From: Al Viro <viro@zeniv.linux.org.uk>
To: Jann Horn <jannh@google.com>
Cc: Jens Axboe <axboe@kernel.dk>,
linux-aio@kvack.org, linux-block@vger.kernel.org,
Linux API <linux-api@vger.kernel.org>,
hch@lst.de, jmoyer@redhat.com, avi@scylladb.com,
linux-fsdevel@vger.kernel.org
Subject: Re: [PATCH 13/18] io_uring: add file set registration
Date: Mon, 4 Feb 2019 02:56:12 +0000 [thread overview]
Message-ID: <20190204025612.GR2217@ZenIV.linux.org.uk> (raw)

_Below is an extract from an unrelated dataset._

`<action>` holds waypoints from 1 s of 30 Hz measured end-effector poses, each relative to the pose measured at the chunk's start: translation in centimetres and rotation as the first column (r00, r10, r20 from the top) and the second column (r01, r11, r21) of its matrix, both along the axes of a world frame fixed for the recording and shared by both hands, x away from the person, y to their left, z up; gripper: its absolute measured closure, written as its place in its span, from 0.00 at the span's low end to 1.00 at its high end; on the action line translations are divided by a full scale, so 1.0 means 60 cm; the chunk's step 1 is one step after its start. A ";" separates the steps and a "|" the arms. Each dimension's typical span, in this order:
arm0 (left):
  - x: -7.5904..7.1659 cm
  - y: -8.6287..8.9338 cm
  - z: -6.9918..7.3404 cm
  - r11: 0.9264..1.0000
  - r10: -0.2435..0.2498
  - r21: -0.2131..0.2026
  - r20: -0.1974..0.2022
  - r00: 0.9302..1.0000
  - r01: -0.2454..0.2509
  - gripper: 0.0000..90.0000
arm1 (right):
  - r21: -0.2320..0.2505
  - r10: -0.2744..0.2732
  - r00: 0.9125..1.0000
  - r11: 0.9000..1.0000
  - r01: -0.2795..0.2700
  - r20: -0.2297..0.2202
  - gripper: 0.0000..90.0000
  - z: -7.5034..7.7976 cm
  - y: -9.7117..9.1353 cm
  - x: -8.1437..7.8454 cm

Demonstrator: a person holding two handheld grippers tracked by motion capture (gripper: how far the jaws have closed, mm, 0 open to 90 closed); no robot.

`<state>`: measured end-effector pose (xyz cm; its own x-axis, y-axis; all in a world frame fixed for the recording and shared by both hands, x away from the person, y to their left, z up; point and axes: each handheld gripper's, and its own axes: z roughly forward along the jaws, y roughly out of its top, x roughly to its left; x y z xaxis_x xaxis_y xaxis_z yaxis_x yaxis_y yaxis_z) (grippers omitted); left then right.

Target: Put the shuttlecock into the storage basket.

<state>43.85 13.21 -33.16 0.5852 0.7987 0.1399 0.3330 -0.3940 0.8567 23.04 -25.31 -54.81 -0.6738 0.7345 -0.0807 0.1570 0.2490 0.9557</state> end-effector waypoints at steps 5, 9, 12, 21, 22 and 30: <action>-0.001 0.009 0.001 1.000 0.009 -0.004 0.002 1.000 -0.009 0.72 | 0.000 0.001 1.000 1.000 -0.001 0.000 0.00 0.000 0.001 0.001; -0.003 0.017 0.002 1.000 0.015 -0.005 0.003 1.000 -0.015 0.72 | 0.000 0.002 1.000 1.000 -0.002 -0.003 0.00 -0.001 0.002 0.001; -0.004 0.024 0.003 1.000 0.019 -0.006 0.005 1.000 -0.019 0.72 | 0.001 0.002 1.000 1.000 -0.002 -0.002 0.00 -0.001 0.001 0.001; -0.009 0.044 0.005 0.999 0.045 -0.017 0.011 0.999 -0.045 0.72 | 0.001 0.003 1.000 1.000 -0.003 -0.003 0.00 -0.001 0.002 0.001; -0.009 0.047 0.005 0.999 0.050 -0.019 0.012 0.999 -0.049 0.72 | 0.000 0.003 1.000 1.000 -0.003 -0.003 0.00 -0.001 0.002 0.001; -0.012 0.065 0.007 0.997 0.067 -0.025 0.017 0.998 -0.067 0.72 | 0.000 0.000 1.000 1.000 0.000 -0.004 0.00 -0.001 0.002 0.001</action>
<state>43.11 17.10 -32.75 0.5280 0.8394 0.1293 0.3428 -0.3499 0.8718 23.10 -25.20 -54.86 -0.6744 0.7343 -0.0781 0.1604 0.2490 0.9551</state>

In-Reply-To: <CAG48ez2kLWUEambWesQQaeVn_u=PtjuMeDUc49yamhYspfd7Sg@mail.gmail.com>
On Wed, Jan 30, 2019 at 02:29:05AM +0100, Jann Horn wrote:
> On Tue, Jan 29, 2019 at 8:27 PM Jens Axboe <axboe@kernel.dk> wrote:
> > We normally have to fget/fput for each IO we do on a file. Even with
> > the batching we do, the cost of the atomic inc/dec of the file usage
> > count adds up.
> >
> > This adds IORING_REGISTER_FILES, and IORING_UNREGISTER_FILES opcodes
> > for the io_uring_register(2) system call. The arguments passed in must
> > be an array of __s32 holding file descriptors, and nr_args should hold
> > the number of file descriptors the application wishes to pin for the
> > duration of the io_uring context (or until IORING_UNREGISTER_FILES is
> > called).
> >
> > When used, the application must set IOSQE_FIXED_FILE in the sqe->flags
> > member. Then, instead of setting sqe->fd to the real fd, it sets sqe->fd
> > to the index in the array passed in to IORING_REGISTER_FILES.
> >
> > Files are automatically unregistered when the io_uring context is
> > torn down. An application need only unregister if it wishes to
> > register a new set of fds.
>
> Crazy idea:
>
> Taking a step back, at a high level, basically this patch creates sort
> of the same difference that you get when you compare the following
> scenarios for normal multithreaded I/O in userspace:
> This kinda makes me wonder whether this is really something that
> should be implemented specifically for the io_uring API, or whether it
> would make sense to somehow handle part of this in the generic VFS
> code and give the user the ability to prepare a new files_struct that
> can then be transferred to the worker thread, or something like
> that... I'm not sure whether there's a particularly clean way to do
> that though.
Using files_struct for that opens a can of worms you really don't
want to touch.
Consider the following scenario with any variant of this interface:
* create io_uring fd.
* send an SCM_RIGHTS with that fd to AF_UNIX socket.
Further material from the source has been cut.